[Collected data entries]
● ● ● ●
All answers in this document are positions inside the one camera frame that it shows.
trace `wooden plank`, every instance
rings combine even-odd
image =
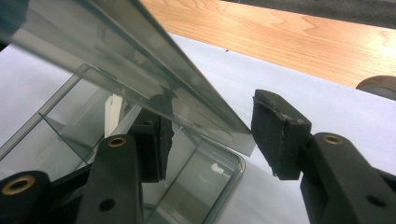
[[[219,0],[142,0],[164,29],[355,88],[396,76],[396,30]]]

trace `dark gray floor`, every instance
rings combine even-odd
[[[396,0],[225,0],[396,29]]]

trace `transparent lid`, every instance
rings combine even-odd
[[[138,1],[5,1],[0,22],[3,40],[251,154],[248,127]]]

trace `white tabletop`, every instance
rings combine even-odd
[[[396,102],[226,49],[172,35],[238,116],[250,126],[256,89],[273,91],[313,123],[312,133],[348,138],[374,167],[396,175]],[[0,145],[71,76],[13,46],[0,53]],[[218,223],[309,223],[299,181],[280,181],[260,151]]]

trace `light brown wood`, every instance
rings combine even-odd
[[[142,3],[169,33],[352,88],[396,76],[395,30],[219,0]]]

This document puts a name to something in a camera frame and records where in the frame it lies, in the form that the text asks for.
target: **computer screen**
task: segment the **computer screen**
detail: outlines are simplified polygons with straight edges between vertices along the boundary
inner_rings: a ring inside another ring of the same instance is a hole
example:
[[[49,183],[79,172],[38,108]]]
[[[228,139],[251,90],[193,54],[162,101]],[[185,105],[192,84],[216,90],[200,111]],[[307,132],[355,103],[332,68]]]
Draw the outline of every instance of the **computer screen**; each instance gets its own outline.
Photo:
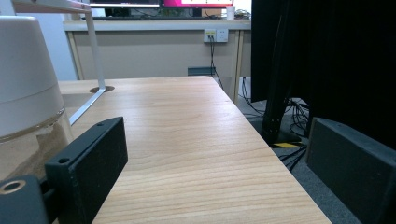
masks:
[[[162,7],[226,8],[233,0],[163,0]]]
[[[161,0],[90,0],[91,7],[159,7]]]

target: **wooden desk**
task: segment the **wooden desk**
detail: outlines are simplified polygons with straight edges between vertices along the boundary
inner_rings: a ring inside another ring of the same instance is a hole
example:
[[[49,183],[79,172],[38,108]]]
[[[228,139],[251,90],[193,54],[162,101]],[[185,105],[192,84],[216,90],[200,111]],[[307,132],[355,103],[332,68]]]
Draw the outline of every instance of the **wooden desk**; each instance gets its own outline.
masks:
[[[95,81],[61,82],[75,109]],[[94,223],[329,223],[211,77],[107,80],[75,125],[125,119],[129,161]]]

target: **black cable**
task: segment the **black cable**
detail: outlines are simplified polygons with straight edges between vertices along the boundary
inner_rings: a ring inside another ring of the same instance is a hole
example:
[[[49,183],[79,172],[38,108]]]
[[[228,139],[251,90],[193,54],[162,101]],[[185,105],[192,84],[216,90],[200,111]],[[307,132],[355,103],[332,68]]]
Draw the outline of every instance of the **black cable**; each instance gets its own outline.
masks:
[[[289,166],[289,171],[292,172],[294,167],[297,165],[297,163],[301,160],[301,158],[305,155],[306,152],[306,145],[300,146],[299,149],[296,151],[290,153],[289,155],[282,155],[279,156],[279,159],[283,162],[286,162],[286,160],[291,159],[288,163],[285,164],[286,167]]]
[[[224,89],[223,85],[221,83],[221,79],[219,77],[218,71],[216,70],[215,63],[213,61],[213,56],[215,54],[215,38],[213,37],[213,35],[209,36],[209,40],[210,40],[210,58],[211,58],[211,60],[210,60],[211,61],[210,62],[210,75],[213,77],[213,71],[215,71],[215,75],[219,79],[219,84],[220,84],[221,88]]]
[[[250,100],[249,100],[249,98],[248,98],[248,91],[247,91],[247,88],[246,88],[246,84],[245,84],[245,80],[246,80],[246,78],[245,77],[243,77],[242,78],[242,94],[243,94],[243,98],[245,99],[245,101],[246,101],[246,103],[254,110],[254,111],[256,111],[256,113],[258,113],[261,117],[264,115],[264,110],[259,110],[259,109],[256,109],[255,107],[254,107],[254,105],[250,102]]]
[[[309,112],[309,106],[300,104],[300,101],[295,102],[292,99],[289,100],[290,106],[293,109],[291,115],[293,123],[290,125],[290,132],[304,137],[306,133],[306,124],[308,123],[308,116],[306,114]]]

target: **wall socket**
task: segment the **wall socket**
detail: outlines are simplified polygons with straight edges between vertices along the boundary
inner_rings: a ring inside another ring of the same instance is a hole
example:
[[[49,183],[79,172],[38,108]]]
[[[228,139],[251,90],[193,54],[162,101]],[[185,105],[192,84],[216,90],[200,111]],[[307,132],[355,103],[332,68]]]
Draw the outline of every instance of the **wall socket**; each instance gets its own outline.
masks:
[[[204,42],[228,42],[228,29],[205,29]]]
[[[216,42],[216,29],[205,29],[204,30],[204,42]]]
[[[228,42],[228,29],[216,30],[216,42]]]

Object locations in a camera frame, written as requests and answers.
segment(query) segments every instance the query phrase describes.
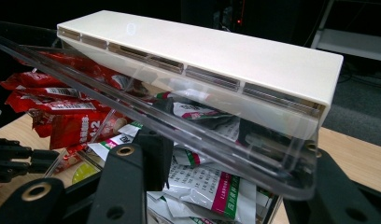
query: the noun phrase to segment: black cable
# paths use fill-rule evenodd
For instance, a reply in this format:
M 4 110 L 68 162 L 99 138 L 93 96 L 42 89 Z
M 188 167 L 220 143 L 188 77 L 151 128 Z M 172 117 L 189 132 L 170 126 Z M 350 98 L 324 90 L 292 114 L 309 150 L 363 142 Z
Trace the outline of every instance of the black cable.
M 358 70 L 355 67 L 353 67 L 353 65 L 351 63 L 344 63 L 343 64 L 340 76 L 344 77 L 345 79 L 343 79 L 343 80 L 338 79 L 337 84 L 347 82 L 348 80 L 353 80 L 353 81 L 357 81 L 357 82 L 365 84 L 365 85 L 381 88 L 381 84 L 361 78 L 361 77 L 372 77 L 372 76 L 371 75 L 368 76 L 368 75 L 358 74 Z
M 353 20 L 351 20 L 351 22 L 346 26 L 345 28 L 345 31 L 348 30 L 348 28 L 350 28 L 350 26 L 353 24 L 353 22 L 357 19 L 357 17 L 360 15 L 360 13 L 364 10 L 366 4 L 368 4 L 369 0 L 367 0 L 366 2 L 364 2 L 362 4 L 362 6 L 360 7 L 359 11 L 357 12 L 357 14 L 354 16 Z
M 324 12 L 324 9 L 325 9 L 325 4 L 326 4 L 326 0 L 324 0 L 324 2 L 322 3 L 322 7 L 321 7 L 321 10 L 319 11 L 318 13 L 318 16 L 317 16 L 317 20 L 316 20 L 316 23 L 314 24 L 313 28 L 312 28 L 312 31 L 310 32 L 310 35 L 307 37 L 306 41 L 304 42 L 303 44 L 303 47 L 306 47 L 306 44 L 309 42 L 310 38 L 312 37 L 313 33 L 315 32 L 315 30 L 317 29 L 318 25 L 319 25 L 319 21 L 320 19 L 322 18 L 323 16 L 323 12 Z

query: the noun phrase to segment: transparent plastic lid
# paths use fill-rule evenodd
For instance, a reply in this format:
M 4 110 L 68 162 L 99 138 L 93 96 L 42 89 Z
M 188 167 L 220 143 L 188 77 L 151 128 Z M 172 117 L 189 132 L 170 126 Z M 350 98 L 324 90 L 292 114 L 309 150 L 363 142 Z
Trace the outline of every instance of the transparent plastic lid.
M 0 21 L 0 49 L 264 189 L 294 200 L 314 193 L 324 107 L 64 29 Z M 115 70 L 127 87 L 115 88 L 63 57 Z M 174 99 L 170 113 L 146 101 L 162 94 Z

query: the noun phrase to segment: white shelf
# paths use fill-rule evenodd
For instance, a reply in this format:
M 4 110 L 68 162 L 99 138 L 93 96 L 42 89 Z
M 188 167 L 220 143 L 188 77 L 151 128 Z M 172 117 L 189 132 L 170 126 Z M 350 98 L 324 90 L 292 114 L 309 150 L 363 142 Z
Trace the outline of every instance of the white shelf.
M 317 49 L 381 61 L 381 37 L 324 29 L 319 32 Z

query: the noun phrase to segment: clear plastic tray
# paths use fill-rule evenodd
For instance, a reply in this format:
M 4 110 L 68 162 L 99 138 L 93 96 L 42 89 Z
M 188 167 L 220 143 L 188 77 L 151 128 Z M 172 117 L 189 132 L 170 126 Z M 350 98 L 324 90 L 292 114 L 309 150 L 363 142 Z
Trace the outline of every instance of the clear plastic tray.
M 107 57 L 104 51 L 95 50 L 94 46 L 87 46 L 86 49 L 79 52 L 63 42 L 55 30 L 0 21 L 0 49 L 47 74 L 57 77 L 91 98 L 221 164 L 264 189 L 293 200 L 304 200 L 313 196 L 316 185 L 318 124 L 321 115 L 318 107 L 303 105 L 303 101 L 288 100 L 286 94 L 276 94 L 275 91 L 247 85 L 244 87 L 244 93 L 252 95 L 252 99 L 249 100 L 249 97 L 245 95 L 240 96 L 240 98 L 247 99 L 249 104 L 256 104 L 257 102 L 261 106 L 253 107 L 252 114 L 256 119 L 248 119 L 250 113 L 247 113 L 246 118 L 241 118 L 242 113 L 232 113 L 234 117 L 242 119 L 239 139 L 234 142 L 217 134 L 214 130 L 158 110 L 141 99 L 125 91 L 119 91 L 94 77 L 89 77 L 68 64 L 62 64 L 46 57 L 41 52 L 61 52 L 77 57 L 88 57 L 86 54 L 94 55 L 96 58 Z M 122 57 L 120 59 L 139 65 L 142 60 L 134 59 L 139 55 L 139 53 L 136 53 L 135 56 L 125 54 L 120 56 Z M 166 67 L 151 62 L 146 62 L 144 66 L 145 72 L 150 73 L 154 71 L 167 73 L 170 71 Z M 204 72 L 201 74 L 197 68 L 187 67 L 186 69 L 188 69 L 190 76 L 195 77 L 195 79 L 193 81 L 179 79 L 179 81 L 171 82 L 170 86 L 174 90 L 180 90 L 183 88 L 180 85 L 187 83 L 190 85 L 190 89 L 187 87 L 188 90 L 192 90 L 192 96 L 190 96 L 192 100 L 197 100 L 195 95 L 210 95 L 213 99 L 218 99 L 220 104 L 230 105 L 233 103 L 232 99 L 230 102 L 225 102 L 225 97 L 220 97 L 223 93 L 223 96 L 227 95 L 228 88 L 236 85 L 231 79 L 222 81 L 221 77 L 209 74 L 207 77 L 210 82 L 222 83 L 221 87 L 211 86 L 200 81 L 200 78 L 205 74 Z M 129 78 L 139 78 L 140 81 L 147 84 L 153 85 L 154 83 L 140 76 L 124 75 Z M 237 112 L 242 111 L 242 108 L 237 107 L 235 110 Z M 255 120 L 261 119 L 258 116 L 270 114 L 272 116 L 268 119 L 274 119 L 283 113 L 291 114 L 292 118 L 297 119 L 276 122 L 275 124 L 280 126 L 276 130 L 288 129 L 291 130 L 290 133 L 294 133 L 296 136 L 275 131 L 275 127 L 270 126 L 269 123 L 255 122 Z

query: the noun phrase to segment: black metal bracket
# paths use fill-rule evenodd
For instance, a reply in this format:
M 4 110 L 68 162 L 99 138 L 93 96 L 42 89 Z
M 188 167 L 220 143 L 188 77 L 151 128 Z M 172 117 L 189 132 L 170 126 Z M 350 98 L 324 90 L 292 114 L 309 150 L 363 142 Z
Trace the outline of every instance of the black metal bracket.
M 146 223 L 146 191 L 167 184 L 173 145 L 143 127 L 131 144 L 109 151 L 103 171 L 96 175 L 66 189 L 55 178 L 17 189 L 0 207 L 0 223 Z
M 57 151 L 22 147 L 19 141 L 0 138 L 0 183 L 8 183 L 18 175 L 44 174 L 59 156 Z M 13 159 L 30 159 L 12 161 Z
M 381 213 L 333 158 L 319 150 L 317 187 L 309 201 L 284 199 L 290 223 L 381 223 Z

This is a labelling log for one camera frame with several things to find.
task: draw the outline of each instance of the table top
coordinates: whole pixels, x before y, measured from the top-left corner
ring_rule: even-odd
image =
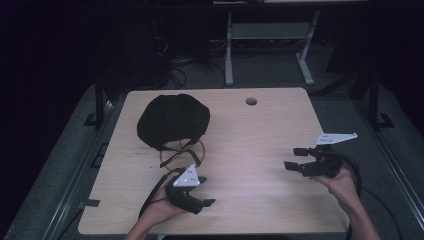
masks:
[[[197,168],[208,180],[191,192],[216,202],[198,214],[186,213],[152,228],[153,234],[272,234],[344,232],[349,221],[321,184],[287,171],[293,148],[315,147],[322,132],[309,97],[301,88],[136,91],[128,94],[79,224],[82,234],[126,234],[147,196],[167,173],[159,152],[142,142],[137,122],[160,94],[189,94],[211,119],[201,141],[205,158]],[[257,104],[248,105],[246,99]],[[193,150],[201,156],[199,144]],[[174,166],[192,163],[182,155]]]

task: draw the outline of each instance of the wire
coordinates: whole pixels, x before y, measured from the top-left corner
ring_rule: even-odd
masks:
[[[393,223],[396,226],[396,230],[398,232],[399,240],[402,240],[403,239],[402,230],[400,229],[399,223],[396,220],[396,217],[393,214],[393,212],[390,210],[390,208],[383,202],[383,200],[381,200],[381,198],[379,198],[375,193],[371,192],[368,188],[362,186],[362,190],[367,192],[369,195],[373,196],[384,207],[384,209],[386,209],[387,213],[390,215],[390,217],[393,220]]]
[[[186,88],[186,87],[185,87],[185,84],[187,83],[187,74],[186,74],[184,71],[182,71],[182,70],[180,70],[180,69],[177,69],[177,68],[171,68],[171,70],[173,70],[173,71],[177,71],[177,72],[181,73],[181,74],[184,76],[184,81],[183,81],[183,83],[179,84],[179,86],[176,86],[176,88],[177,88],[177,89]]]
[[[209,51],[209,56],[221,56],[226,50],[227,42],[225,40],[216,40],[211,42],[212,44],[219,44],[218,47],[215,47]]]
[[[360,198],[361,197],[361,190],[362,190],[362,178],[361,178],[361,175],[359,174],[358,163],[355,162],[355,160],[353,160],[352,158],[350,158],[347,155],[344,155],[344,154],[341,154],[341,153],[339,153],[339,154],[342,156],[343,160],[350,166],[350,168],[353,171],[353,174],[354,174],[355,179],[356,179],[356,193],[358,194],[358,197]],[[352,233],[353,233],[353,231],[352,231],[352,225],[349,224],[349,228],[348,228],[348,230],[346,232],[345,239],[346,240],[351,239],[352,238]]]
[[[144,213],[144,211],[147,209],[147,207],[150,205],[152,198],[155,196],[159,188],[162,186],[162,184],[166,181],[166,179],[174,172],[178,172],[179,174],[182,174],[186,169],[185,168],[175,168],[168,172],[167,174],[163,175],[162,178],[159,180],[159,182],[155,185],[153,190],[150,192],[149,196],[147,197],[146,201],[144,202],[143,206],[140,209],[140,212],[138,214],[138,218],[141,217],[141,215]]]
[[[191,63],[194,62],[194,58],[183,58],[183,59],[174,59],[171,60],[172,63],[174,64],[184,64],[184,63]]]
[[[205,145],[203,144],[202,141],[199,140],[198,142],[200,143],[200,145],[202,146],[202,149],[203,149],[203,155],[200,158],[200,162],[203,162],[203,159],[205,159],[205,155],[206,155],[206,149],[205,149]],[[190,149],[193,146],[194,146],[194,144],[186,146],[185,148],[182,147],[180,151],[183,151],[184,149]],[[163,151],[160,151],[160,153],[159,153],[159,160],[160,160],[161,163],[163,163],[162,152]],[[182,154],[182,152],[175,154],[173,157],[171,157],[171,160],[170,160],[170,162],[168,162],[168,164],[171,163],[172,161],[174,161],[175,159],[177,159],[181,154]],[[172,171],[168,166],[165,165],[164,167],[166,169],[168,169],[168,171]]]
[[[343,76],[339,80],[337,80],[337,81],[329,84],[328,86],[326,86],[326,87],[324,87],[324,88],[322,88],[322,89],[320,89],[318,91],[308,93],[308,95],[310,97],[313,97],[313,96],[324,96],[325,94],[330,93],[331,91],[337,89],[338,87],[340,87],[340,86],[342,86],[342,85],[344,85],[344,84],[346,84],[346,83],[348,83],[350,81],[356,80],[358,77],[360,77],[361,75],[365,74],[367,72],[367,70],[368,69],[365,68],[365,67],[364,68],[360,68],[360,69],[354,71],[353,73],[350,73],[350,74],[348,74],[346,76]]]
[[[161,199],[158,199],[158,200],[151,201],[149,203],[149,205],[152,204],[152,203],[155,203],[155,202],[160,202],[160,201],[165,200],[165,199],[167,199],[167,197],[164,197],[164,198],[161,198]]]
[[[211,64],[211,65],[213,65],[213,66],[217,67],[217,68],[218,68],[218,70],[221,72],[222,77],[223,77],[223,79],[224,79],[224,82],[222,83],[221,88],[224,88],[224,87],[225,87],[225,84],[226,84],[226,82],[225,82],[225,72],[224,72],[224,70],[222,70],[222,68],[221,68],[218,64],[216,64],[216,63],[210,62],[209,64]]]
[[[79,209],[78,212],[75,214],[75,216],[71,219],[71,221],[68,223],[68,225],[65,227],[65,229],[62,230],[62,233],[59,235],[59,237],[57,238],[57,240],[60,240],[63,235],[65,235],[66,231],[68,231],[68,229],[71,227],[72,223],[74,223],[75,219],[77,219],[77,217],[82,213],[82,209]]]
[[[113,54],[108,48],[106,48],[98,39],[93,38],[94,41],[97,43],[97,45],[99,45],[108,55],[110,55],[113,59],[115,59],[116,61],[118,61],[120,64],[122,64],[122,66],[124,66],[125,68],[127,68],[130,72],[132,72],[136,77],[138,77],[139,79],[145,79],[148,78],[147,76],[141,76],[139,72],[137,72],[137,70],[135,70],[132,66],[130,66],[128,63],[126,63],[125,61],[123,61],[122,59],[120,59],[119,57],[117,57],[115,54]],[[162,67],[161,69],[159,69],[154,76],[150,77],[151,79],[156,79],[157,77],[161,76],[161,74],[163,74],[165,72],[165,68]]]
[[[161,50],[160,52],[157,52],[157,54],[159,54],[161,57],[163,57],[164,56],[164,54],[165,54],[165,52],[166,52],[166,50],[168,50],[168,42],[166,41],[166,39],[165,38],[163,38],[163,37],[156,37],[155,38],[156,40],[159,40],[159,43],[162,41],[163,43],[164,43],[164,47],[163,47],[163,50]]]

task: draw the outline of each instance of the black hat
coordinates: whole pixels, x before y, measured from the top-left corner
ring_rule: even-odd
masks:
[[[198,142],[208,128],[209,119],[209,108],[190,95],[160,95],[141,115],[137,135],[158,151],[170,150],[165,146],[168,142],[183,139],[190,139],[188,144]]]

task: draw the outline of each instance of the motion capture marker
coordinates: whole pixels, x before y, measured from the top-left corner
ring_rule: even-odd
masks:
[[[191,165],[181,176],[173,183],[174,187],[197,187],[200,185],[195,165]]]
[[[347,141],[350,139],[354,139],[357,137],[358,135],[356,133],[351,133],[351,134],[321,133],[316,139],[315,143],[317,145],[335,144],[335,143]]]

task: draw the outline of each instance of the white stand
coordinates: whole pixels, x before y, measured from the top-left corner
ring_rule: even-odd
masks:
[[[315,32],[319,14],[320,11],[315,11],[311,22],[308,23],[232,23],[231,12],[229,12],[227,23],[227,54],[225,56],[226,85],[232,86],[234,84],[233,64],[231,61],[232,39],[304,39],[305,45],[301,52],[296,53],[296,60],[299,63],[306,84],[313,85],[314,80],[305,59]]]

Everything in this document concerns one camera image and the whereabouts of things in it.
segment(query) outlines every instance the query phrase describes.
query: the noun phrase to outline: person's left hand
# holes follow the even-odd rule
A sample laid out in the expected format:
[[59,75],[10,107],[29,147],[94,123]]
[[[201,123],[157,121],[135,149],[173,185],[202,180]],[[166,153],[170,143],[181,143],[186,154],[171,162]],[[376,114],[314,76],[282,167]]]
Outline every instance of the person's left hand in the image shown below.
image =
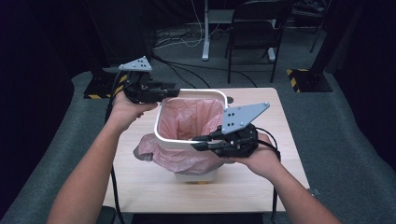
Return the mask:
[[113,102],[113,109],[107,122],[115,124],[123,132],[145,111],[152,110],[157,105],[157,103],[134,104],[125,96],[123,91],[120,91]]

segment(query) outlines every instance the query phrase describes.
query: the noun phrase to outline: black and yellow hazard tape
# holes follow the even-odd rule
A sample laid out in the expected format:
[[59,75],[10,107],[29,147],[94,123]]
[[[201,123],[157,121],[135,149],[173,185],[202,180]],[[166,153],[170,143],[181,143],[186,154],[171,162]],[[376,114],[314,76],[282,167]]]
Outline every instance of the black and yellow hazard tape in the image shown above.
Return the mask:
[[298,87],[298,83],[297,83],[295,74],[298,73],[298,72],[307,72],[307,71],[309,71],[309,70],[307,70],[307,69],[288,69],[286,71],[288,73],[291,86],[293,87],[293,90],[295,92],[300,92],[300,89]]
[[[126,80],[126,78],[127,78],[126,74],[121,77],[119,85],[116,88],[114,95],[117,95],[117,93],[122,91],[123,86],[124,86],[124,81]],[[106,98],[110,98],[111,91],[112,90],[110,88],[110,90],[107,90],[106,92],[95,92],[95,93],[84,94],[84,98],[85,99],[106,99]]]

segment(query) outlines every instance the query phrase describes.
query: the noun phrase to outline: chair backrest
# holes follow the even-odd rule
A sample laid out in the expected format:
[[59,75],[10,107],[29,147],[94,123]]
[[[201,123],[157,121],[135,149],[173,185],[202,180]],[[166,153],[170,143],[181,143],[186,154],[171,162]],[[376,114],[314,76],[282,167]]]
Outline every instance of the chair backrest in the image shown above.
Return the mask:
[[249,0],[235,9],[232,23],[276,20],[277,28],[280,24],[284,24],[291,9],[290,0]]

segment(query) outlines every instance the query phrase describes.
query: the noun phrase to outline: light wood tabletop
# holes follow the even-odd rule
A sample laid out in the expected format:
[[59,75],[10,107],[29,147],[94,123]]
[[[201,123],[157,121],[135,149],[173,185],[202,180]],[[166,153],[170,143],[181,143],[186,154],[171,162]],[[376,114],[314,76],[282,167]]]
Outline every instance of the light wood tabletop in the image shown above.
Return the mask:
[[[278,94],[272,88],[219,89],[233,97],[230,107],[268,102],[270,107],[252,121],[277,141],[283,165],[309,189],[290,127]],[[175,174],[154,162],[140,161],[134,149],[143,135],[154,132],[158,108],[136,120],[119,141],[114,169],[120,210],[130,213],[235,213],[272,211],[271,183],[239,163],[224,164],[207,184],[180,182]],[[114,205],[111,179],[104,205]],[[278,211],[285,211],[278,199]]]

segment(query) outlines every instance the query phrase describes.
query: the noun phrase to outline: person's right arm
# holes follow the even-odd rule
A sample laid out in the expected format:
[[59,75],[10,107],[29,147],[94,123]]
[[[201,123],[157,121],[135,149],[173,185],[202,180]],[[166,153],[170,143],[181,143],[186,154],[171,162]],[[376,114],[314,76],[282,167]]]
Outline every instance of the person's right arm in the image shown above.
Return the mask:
● ● ● ●
All lines above that contain the word "wooden" are to be copied.

trace `wooden plank`, every instance
target: **wooden desk**
task: segment the **wooden desk**
Draw the outline of every instance of the **wooden desk**; each instance gets its own outline.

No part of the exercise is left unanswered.